De los zumos a los smoothies

Pese a todo, España ocupa la cuarta plaza en el ranking de mayores consumidores de zumos: 29 litros per capita, de los cuales un 61% son zumos.

Lo que no se ha generalizado son los juicy-bars. Quizá debido a que en la mayoría de los bares, cafeterías y restaurantes se sirven zumos y los españoles no lo consideran como sólido concepto de restauración. No obstante hay diferentes casos a nivel de los principales formatos de hostelería.

Por ejemplo en la restauración organizada el grupo hispano-argentino Rios arrancó con Vitamina, una red de siete cafeterías en Madrid, donde se podía encontrar toda clase de zumos. Su carta se basaba en los más tradicionales y su consumo cuesta entre 2,50 y 4,50 euros por unidad.

En la actualidad combinan los zumos con una carta de varios platos para los menús, pero fuentes de la compañía informan que, tras el verano pasado, se van a crear nuevos locales Vitamina que incorporarán zumos frappe y smoothies, pensados para el bienestar del cuerpo (energizantes antioxidantes, depuradores, etc).

En los urban coffee-shops como Faborit, empresa que posee también en Madrid siete locales, predominan ya los smoothies de alta calidad pero se consumen a horas no coincidentes con los desayunos y las comidas, ya que para ese momento de consumo, se prefieren los zumos naturales de solo fruta.

En los hoteles es fija la oferta de zumos en los desayunos, a partir de las maquinas exprimidoras señaladas, pero hay iniciativas que privilegian la promoción de su consumo, como es el caso de Starwoods, a través de su cadena Westin y su programa Superfoods que, en España, ha sido acogido con gran éxito. Consiste en ofrecer zumos naturales muy vitaminados en los desayunos.

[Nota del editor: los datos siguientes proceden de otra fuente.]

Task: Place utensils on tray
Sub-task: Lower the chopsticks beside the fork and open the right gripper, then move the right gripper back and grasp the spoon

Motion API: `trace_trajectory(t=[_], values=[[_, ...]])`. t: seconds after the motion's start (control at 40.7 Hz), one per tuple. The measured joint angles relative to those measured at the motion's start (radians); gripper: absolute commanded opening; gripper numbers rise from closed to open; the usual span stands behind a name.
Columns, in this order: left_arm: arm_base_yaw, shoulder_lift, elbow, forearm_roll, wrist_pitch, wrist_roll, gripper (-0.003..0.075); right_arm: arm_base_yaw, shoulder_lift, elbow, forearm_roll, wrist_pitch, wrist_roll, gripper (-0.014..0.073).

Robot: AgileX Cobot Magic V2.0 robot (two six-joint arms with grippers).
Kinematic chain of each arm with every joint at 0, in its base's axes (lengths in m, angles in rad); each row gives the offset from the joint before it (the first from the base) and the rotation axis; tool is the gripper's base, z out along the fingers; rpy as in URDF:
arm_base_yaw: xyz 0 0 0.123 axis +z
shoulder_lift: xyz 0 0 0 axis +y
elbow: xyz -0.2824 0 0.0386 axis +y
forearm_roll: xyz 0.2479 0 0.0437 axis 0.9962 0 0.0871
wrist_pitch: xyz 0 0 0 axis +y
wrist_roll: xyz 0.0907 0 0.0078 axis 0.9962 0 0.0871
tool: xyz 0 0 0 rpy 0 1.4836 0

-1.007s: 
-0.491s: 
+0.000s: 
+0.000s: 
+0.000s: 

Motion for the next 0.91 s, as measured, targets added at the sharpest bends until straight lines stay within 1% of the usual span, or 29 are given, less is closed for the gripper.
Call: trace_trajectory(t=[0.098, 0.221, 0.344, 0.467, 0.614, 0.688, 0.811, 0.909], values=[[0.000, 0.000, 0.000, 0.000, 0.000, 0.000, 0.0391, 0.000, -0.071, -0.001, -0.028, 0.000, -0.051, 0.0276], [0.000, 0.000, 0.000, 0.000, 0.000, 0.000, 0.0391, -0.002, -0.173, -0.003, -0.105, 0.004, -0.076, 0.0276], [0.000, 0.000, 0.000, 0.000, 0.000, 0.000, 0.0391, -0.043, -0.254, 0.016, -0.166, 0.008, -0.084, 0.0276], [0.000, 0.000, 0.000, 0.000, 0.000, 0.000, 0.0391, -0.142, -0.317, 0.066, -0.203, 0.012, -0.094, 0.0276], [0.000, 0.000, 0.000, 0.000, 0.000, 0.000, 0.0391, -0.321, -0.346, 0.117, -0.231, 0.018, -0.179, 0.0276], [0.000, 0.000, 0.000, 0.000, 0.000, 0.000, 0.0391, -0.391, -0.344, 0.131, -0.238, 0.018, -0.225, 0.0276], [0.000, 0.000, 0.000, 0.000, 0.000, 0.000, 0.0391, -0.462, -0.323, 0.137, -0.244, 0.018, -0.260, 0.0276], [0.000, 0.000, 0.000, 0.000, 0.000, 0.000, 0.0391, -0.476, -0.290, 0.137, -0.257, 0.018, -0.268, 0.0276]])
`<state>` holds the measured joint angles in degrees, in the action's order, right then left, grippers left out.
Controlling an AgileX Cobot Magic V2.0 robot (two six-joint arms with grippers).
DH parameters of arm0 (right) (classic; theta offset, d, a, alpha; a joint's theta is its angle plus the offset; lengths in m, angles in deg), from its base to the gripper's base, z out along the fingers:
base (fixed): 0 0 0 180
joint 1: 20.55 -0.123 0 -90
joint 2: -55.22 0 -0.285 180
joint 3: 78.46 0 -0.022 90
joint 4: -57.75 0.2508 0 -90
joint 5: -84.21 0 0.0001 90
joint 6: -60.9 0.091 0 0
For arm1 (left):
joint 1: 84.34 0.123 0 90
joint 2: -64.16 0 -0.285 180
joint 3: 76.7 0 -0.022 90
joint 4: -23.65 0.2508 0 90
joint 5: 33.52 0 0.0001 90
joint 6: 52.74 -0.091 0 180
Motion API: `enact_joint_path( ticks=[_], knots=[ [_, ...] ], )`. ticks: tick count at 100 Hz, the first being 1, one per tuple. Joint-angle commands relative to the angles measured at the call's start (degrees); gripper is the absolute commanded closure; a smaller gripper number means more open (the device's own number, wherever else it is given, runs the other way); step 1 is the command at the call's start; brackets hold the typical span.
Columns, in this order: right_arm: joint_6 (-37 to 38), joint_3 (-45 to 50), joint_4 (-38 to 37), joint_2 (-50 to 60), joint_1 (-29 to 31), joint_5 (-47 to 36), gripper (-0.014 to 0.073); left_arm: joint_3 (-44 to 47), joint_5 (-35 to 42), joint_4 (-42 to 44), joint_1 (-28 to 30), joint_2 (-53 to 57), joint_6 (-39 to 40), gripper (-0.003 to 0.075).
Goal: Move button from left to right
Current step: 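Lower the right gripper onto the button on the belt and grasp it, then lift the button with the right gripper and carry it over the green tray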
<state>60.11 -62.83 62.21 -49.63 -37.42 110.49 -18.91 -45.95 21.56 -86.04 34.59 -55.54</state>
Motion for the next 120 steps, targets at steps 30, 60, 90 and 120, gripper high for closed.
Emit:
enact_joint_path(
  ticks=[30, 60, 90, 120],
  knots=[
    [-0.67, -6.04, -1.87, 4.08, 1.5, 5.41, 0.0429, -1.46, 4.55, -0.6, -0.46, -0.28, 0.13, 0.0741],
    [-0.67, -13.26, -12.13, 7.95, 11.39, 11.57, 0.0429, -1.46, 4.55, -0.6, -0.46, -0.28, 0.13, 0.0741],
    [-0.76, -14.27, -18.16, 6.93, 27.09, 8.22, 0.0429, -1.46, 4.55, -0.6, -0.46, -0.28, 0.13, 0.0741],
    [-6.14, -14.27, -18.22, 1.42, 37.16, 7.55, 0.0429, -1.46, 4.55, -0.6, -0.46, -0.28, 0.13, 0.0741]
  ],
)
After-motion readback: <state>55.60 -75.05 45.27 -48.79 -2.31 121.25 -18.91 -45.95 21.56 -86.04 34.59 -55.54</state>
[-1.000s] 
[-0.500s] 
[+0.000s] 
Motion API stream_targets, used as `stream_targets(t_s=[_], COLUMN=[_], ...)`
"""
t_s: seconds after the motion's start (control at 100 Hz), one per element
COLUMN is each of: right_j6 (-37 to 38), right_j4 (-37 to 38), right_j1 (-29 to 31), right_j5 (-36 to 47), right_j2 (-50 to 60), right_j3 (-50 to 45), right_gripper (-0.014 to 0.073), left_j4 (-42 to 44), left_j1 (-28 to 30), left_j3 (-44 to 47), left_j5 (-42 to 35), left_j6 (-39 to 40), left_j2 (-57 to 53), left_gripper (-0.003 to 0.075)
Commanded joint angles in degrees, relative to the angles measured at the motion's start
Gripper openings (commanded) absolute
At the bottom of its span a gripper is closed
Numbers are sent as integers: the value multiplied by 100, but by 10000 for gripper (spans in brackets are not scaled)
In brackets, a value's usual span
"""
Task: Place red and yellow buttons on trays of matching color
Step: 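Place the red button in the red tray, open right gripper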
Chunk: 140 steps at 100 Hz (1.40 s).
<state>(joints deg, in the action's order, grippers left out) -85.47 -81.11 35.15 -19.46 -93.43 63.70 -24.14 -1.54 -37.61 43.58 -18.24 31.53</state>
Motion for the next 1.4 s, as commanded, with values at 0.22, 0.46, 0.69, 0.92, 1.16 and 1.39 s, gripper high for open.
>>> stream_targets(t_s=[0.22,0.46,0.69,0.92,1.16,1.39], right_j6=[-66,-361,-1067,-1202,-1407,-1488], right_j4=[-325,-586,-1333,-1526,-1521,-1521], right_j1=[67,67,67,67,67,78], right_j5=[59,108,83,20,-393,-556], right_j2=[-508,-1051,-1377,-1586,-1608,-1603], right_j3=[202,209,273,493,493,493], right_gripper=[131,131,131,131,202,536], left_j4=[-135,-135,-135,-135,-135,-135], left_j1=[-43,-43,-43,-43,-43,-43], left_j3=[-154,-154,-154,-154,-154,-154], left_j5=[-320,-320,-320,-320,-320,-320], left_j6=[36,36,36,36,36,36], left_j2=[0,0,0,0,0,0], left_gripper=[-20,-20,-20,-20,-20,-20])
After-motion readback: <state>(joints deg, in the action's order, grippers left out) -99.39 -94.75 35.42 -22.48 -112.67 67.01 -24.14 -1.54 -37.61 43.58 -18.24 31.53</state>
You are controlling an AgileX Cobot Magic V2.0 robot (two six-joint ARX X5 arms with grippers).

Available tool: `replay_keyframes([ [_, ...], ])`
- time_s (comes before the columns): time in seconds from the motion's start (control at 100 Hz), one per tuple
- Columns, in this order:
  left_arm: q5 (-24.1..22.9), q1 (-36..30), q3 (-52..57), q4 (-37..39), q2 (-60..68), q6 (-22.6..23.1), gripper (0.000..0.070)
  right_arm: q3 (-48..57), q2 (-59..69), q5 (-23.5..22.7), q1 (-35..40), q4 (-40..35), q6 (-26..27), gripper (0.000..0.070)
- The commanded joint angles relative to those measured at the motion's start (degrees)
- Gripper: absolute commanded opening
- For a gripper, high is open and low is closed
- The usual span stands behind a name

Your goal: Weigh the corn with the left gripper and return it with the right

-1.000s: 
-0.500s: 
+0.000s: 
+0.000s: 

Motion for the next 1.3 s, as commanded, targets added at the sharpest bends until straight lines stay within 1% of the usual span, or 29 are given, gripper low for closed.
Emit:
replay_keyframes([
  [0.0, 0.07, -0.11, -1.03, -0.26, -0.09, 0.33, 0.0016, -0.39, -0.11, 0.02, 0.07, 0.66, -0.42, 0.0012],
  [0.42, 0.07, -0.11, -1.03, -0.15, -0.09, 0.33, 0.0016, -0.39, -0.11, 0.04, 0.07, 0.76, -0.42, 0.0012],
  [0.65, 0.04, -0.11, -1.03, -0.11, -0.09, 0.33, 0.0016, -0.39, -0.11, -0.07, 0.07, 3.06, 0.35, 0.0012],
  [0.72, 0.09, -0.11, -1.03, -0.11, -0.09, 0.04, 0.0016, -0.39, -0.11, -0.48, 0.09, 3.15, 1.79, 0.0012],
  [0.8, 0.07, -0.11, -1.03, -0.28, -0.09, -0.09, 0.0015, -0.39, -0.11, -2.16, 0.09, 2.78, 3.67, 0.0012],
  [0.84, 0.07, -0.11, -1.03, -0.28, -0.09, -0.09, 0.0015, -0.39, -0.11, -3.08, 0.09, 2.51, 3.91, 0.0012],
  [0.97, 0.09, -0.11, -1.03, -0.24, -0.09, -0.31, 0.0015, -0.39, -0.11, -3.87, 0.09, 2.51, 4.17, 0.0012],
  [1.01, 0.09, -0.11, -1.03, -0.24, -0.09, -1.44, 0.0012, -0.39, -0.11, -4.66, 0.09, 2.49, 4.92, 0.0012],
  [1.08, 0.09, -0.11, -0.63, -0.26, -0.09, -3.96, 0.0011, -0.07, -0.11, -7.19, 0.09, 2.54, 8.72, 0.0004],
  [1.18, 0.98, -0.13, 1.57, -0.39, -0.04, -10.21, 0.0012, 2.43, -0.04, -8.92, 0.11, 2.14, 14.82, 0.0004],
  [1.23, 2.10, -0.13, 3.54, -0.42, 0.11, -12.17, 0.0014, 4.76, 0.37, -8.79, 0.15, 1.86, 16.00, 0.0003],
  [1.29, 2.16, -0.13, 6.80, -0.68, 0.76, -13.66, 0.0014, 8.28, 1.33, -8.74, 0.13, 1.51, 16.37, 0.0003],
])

Especial consideración se requeriría para la empresa Frutolandia, que va camino de la decena de locales ubicados en su mayoría en centros comerciales de reciente creación.

Donde han calado los juicy bars ha sido en las localidades turísticas, ya que para los extranjeros tomar zumos posee motivaciones diferentes a los españoles y de ahí que los encontremos, por ejemplo, en la Costa del Sol en Málaga, donde Zumo Spain ha desarrollado un concepto de corner-kiosko en franquicia que le ha permitido llegar a tener además de 40 unidades propias otras 70 franquiciadas.

Donde los juicy bars están teniendo más arraigo es en Barcelona ya que el boom turístico ha permitido a muchos independientes, en su mayor parte ciudadanos no nacidos en España, incluso el personal también es extranjero, montar juicy bars de los que gustan en el extranjero, además de la oferta que se ofrece por los propios fruteros del conocido mercado de La Boquería.

Así por ejemplo el downtown de Barcelona está repleto de locales, donde se sirven zumos de todo tipo de frutas en al menos tres formatos, en cuanto a capacidad y que cuestan entre 3 y 5 euros según tipos de frutas y combinaciones entre sí. No suelen poseer lugar para sentarse dentro y se sitúan en las calles de más circulación.